A public commenter, Reva Stewart (Bear Clan, Diné), described organized recruitment and patient brokering that targets vulnerable people via social media and alleged trafficking into unsafe placements since at least 2019. "This recruitment is happening in plain sight," Stewart said, and urged audits of Medicaid billing, investigations into social-media recruitment and enforceable oversight rather than symbolic penalties.
Agency responses: Tiffany Slater, Deputy Assistant Director, Division of Licensing at ADHS, told legislators complaint volumes have diverted staff from annual compliance inspections and described recent tools that increase enforcement authority for sober-living operations. Slater said the licensing-management system upgrade helps flag problematic licensing histories, but cautioned that fingerprinting may not preemptively catch all bad actors if no prior criminal history exists.

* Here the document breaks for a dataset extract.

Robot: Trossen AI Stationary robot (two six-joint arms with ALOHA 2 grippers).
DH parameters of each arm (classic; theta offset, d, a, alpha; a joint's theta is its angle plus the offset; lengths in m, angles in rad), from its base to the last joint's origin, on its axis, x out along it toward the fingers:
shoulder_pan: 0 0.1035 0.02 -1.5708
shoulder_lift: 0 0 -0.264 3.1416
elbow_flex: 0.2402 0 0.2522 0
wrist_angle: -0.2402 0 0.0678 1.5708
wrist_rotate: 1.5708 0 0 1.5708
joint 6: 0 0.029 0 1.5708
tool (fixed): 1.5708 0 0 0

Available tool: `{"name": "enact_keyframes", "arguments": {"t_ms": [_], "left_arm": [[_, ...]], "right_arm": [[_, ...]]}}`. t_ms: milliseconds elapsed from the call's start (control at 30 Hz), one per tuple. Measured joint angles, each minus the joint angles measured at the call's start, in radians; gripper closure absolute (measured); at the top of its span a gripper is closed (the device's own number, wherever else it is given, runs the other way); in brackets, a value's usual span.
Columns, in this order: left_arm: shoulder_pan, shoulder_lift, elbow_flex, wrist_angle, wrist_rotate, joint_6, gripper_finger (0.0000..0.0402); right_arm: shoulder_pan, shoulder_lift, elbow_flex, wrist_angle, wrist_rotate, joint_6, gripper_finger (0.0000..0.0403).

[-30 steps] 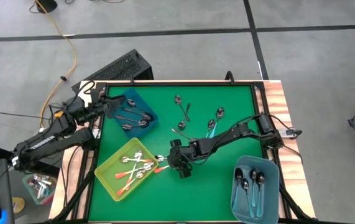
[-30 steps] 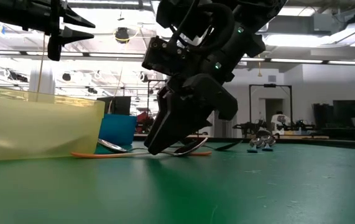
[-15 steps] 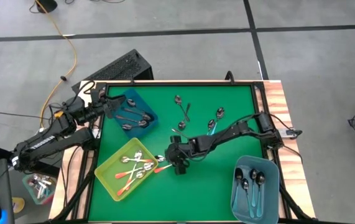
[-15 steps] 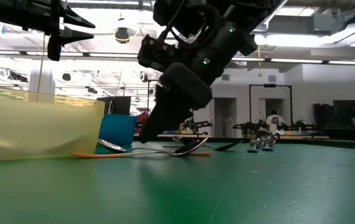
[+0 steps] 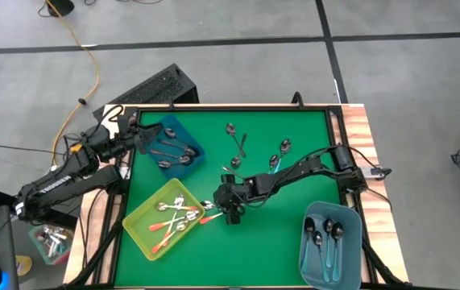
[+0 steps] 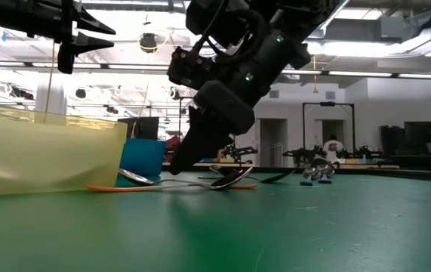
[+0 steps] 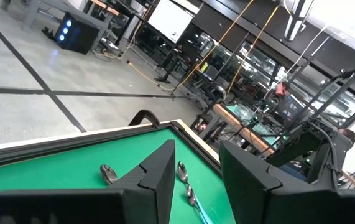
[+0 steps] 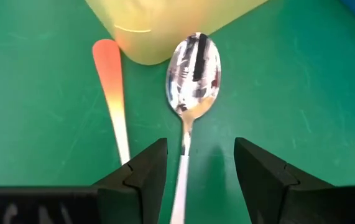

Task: Sort silverware by color (type)
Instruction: Put the orange spoon into the green bin

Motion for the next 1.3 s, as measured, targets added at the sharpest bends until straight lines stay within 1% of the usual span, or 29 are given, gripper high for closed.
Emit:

Committee concerns and requests: Members pressed for concrete examples of technical violations and for a member list of examples from Dukes; they asked ADHS and Access for more timely data on unlicensed locations, clarification on why so many operators remain unlicensed and documentation on how enforcement decisions and inspections were scheduled and recorded. The committee requested a list of technical-violation examples and follow-up materials from ADHS.